Commutativity of Boolean ring

Question

I could not prove that "Every Boolean ring is commutative", but I found it on the Internet. I am giving the idea of the proof that I "learned".

Let $R$ be the Boolean ring.

We can easily prove that $x+x = 0 \; \forall \; x \in R$. Then, we again use the same idea that $(x+y)^2 = (x+y), \; \forall \; x,y \in R$ to get that $xy=-yx$ and use the fact that $xy= -xy$ to get the result.

We had to find the new property for the Boolean ring that $x+x =0 $ to solve that it is commutative. Even with this solution, I cannot understand what makes a Boolean ring commutative. Is there any intuitive way to understand that Boolean ring is commutative? I am not looking for just a computational answer (if possible, there should be some idea behind the computation). I am hoping for any sort of intuition or idea (mathematical or in plain English) that tells us why Boolean ring is commutative.

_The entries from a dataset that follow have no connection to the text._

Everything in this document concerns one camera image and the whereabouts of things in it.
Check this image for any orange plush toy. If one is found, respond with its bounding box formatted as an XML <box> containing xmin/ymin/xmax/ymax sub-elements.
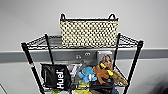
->
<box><xmin>92</xmin><ymin>61</ymin><xmax>115</xmax><ymax>85</ymax></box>

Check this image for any black bag white print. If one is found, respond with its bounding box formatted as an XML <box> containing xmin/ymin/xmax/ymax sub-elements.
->
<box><xmin>39</xmin><ymin>62</ymin><xmax>72</xmax><ymax>91</ymax></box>

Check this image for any white wall socket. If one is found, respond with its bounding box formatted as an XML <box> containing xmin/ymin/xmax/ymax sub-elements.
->
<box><xmin>75</xmin><ymin>54</ymin><xmax>83</xmax><ymax>61</ymax></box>
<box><xmin>84</xmin><ymin>51</ymin><xmax>92</xmax><ymax>57</ymax></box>

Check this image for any pale woven basket white lining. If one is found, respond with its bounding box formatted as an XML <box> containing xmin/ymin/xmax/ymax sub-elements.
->
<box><xmin>59</xmin><ymin>12</ymin><xmax>120</xmax><ymax>48</ymax></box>

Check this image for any blue plush toy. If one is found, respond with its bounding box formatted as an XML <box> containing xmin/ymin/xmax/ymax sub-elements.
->
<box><xmin>77</xmin><ymin>65</ymin><xmax>98</xmax><ymax>84</ymax></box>

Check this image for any long grey wall band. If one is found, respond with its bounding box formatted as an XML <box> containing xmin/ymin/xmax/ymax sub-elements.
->
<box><xmin>0</xmin><ymin>48</ymin><xmax>168</xmax><ymax>65</ymax></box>

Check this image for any black wire shelf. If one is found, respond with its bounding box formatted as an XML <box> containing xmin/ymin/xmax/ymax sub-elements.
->
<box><xmin>20</xmin><ymin>32</ymin><xmax>145</xmax><ymax>94</ymax></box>

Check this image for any brown plush toy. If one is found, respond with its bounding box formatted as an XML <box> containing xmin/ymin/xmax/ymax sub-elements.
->
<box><xmin>111</xmin><ymin>69</ymin><xmax>129</xmax><ymax>88</ymax></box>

P.S.: A Boolean ring $R$ is a ring in which $a^2 = a, \; \forall \; a \in R $.

Answer 1

$$x+y = (x+y)^2 = x^2 + xy + yx + y^2 = x + xy + yx + y$$

This shows $xy + yx = 0$. That means $xy + \underbrace{xy + yx}_{=0} = xy$. From your statement ($X + X = 0$) we can rearrange to see:

$$\underbrace{xy + xy}_{=0} + yx = xy \Rightarrow yx = xy$$

Answer 2

First a small claim: If $R$ is Boolean, then $-a=a$ for all $a \in R$.

$\textbf{Proof of claim:}$ We know that

$$-a=(-a)^2=(-1)^2a^2=a$$

and the proof of the claim is done.

Next let $a,b \in R$, we aim to show $ab=ba$. Consider the sum

\begin{align} a+b &=(a+b)^2 && \text{as $R$ is Boolean}\\ &=a^2+ab+ba+b^2 && \text{factoring}\\ &=a+ab+ba+b && \text{as $R$ is Boolean} \end{align}

This forces

$$ab+ba=0$$

replace $ab$ with $-ab$ and we conclude that

$$ba=ab$$

as needed.

Answer 3

$(a+b)^2 = a+b \implies ab+ba=0$.

Now multiply $ab+ba=0$ with $a$ from left side we have $ab+aba=0$ and multiply $ab+ba=0$ with $a$ from right side $aba+ba=0$.

Now equating $(-aba)$'s value we have $ab=ba$ for all $a,b$ in the ring.